Sounds like you are not liking it ridns ...
Are you regretting using it ? 
Looking at those charts it looks very rich in Iron... I also imagine you cant use just any ole brand... sounds dangerous to me


----------



## Steve_WI (Nov 16, 2002)

Your right. Not everykind of kitty litter is aquarium safe. I looked into kitty litter also and if you plan on using it, you have to go for the no name brand stuff with no added chemicals or specials scents. It has to be pure kitty litter.


----------



## ridns (Aug 9, 2002)

The only thing I haven't liked about it so far is it took about an hour to wash it! %That has to be the worst experience I ever had washing substrate. Once you get past that, no problem. Be sure to mix it with small gravel to prevent it from packing up to tightly. :bounce: :angel: :hehe:


----------



## Flgatorguy (Sep 24, 2002)

The thing i did with my litter is after washing it ofcourse was bottom layer of substrate about 25% litter with the rest being small river rock then another layer of rock and any plants that go in i put a handful or so around the plant itself......works good and i guess you can say it matches the rock so you cant really tell its there......


----------



## Buck (Oct 13, 2002)

I really like the iron content of this... I might have to think about adding a little at a time and mix in with what I have allready have.
Does this effect PH values in any way or any other water parameters other then Fe ?


----------



## GulfCoastAquarian (Jul 30, 2002)

No, it shouldn't affect pH or hardness. The only way it can affect other water parameters is by what it absorbs from the water column, given its extremely porous construction.


----------



## NFish (Nov 5, 2002)

What brand would you buy for a planted tank (which is safe)?


----------



## GulfCoastAquarian (Jul 30, 2002)

Usually the cheapest stuff out there is the best for a planted tank. It has to be non-allergenic with no additives of any sort. Just crushed clay. It is unbaked, though, and will eventually soften in water so it has to be mixed with regular gravel.


----------



## Firestarter (Dec 28, 2009)

I am doing a 90g planted aquarium and when I did a 20g long a long time ago I did something like this and the plants grew like crazy I used pea sized gravel that I collected outside and mixed clay into it just enough to make a thin layer under the gravel that you would not really see I wanted planted tank and with very little money at the time I collected my own gravel and used a one dollar bag or litter. It seemed like plants really shot up once their roots hit the clay. I just used cheap clay litter from discount store.


----------



## lauraleellbp (Feb 3, 2008)

Poof!

You need an award for "oldest thread back from the dead," Firestarter!


----------



## Firestarter (Dec 28, 2009)

I was actually scared to bring this one back because I was on a forum once and got flamed really hard about doing it LOL.


----------



## Firestarter (Dec 28, 2009)

I was actually scared to bring this one back because I was on a forum once and got flamed really hard about bringing a thread back LOL.


----------



## lauraleellbp (Feb 3, 2008)

Flamed? Why would anyone be flamed for bumping a thread? IMO that's just silly.

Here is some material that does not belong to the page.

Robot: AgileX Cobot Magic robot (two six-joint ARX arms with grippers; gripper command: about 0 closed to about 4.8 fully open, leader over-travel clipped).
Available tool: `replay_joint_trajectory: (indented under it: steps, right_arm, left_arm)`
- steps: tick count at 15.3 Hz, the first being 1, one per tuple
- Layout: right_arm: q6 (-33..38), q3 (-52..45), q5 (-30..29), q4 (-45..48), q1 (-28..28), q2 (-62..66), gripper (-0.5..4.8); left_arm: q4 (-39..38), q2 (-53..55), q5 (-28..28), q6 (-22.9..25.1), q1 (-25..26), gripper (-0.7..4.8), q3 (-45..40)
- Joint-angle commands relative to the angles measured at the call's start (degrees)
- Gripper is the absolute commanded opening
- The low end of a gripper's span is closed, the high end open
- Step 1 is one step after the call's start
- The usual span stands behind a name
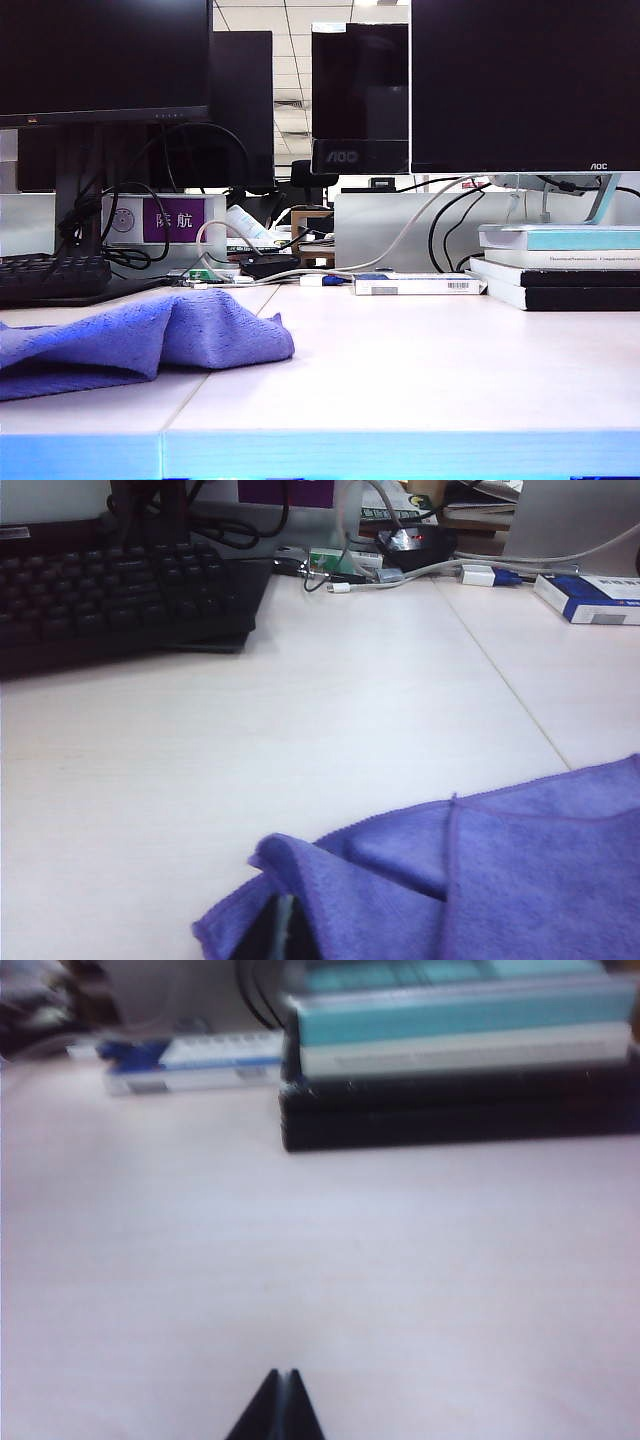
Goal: Wipe the table from front to back using the rag.
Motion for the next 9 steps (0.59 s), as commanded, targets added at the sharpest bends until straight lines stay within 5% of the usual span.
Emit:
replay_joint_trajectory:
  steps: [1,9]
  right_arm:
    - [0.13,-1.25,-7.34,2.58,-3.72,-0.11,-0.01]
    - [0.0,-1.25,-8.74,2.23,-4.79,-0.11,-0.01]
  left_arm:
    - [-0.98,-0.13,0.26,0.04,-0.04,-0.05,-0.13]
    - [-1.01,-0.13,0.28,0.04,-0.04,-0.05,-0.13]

I just think it's funny... especially cuz I've done it myself plenty of times after running a search and not paying attention to dates. And I love a good excuse to pull someone's chain... :tongue:

Sometimes I even do it on purpose b/c there's tons of old threads on here full of great info. :icon_smil


----------



## JennaH (Sep 28, 2009)

i have about an inch of special kitty capped with a few inches of PFS and i'm pretty happy with it so far.


----------



## Firestarter (Dec 28, 2009)

I mixed some in my 90g with pea pebbles. A couple more decent water changes and the tank will be clear. I was going to put cat litter under the the pea pebblesl but wanted to mix it because last time I did it. Tthat was one thing I said I would change. I have about three inches of pea pebbles 90lb and close to 20lb of cat litter. Minus the junk that was floating in the water and would not sink. The cat litter reminds me of the stone dust that gets soaked with water from a wet saw. I work at a stone quarry and you can put that stuff in a bucket and the water never be clear again almost like a pollutant. Guess thats why it's against the law dump it somewhere it can leech into nearby streams. Most of it settles but the water never clears up. Ok guess that's enough rambling for now.


----------



## [email protected] (Jul 17, 2008)

Steve said:


> I've heard Kitty Litter contains Iron and is a good substitute for flourite... anyone have any info on this theory?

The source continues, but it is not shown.